In practice, users of the Charter register in the online environment in their primary function as Cultural Heritage Institution, Researcher, Cultural Heritage Lab, Data Center or Research Institution. Identification of entities are realized on the basis of existing standards such as ORCID for researchers.

In the researcher profile, three main areas are to be defined by the registered user. First, he/she has to abide to the reuse principles defined by the Cultural Heritage Institutions regarding the collection he/she wants to work on; this is the “use of primary data” area. Second, he/she has to declare the dissemination principles he/she favours. In this “dissemination of secondary data” area, he/she can gather information on licences. The third area is that of the “cooperation ethics”, in which the researcher declares that he/she will follow best practices in citing the other Charter partners involved in his/her endeavour. This threefold profile is the basis on which the researcher can reach out to institutions or collections he/she wishes to work with.

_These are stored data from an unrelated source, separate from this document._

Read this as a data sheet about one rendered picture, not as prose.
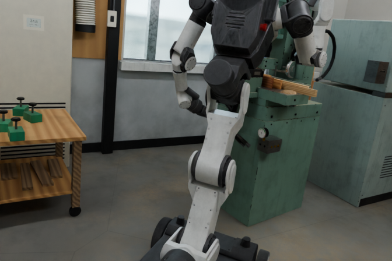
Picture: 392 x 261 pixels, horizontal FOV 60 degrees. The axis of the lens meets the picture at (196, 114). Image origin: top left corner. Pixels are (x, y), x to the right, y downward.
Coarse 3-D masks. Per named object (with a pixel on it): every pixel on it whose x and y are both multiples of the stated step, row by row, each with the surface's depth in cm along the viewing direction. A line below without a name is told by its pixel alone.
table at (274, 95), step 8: (264, 88) 205; (272, 88) 208; (256, 96) 205; (264, 96) 201; (272, 96) 196; (280, 96) 192; (288, 96) 189; (296, 96) 194; (304, 96) 199; (288, 104) 191; (296, 104) 196
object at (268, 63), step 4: (264, 60) 215; (268, 60) 217; (272, 60) 220; (276, 60) 222; (260, 64) 217; (264, 64) 216; (268, 64) 218; (272, 64) 221; (260, 68) 218; (264, 68) 217; (268, 68) 219; (272, 68) 222
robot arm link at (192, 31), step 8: (192, 24) 161; (184, 32) 163; (192, 32) 162; (200, 32) 164; (184, 40) 163; (192, 40) 163; (176, 48) 165; (184, 48) 164; (192, 48) 166; (184, 56) 164; (192, 56) 166; (184, 64) 166; (192, 64) 169
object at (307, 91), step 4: (284, 84) 208; (288, 84) 206; (292, 84) 204; (284, 88) 208; (288, 88) 206; (292, 88) 204; (296, 88) 201; (300, 88) 199; (304, 88) 197; (308, 88) 197; (296, 92) 202; (300, 92) 199; (304, 92) 197; (308, 92) 195; (312, 92) 193; (316, 92) 192; (312, 96) 193; (316, 96) 193
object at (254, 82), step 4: (244, 80) 200; (248, 80) 200; (252, 80) 202; (256, 80) 204; (260, 80) 206; (252, 84) 203; (256, 84) 205; (260, 84) 207; (252, 88) 203; (256, 88) 206
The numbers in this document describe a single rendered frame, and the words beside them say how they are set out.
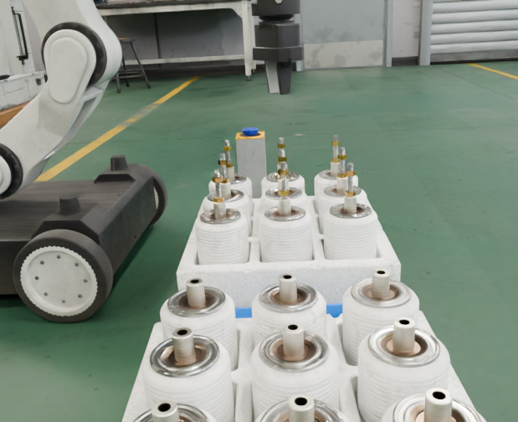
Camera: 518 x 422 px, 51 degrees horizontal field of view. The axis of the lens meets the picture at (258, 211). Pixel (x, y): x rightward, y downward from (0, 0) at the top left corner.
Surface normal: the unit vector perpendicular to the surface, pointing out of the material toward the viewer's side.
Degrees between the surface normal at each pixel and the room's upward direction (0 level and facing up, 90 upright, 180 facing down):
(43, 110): 113
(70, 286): 90
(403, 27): 90
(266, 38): 90
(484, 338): 0
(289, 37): 90
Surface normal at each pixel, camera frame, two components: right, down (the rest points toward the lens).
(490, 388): -0.05, -0.94
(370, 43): -0.07, 0.34

The Cultural Heritage Reuse Charter is currently under development. Workshops in which information will be gathered especially on the expectations of Cultural Heritage Institutions will take place in Berlin (November 2016), Paris (November 2016), Rome (January 2017) and Dublin (February 2017). Additional input from the other actors is gathered in parallel (interviews). A soft launch of the web interface is planned for the summer of 2017, so that the interface as well as the benefits for the first signatories can be demonstrated in Montreal .

This abstract is in English in order to reach the widest possible community. Presenting the paper in French or having the slides to the presentation in French would be possible as well.